+++ Data excerpt +++
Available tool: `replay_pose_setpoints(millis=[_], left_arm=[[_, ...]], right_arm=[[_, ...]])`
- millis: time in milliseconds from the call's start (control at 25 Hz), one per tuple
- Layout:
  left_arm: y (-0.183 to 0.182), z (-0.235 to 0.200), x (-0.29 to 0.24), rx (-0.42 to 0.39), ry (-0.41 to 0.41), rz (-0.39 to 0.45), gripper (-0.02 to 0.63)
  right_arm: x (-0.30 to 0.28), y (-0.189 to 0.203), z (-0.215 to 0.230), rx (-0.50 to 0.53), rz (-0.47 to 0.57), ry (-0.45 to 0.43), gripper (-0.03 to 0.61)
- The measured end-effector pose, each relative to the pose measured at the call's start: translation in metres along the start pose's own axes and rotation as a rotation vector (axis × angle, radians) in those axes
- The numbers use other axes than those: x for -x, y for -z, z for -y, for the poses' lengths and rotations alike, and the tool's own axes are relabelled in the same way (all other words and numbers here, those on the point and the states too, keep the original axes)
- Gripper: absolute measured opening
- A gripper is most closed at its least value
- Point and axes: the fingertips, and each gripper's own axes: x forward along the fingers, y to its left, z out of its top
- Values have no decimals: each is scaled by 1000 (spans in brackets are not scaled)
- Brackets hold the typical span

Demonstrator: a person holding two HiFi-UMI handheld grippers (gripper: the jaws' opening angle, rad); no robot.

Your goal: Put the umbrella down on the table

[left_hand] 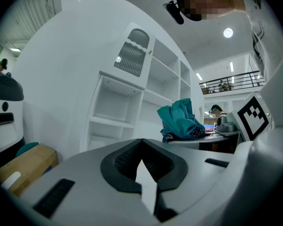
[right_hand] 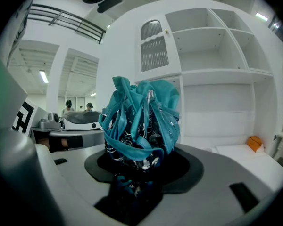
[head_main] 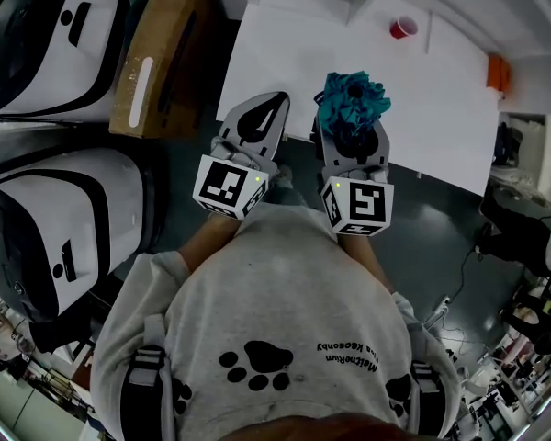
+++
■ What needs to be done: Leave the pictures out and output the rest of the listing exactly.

■ Response area:
Available tool: `replay_pose_setpoints(millis=[_], left_arm=[[_, ...]], right_arm=[[_, ...]])`
- millis: time in milliseconds from the call's start (control at 25 Hz), one per tuple
- Layout:
  left_arm: y (-0.183 to 0.182), z (-0.235 to 0.200), x (-0.29 to 0.24), rx (-0.42 to 0.39), ry (-0.41 to 0.41), rz (-0.39 to 0.45), gripper (-0.02 to 0.63)
  right_arm: x (-0.30 to 0.28), y (-0.189 to 0.203), z (-0.215 to 0.230), rx (-0.50 to 0.53), rz (-0.47 to 0.57), ry (-0.45 to 0.43), gripper (-0.03 to 0.61)
- The measured end-effector pose, each relative to the pose measured at the call's start: translation in metres along the start pose's own axes and rotation as a rotation vector (axis × angle, radians) in those axes
- The numbers use other axes than those: x for -x, y for -z, z for -y, for the poses' lengths and rotations alike, and the tool's own axes are relabelled in the same way (all other words and numbers here, those on the point and the states too, keep the original axes)
- Gripper: absolute measured opening
- A gripper is most closed at its least value
- Point and axes: the fingertips, and each gripper's own axes: x forward along the fingers, y to its left, z out of its top
- Values have no decimals: each is scaled by 1000 (spans in brackets are not scaled)
- Brackets hold the typical span

Demonstrator: a person holding two HiFi-UMI handheld grippers (gripper: the jaws' opening angle, rad); no robot.

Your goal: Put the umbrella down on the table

[left_hand] 
[right_hand] 
[head_main] 

This output is finished.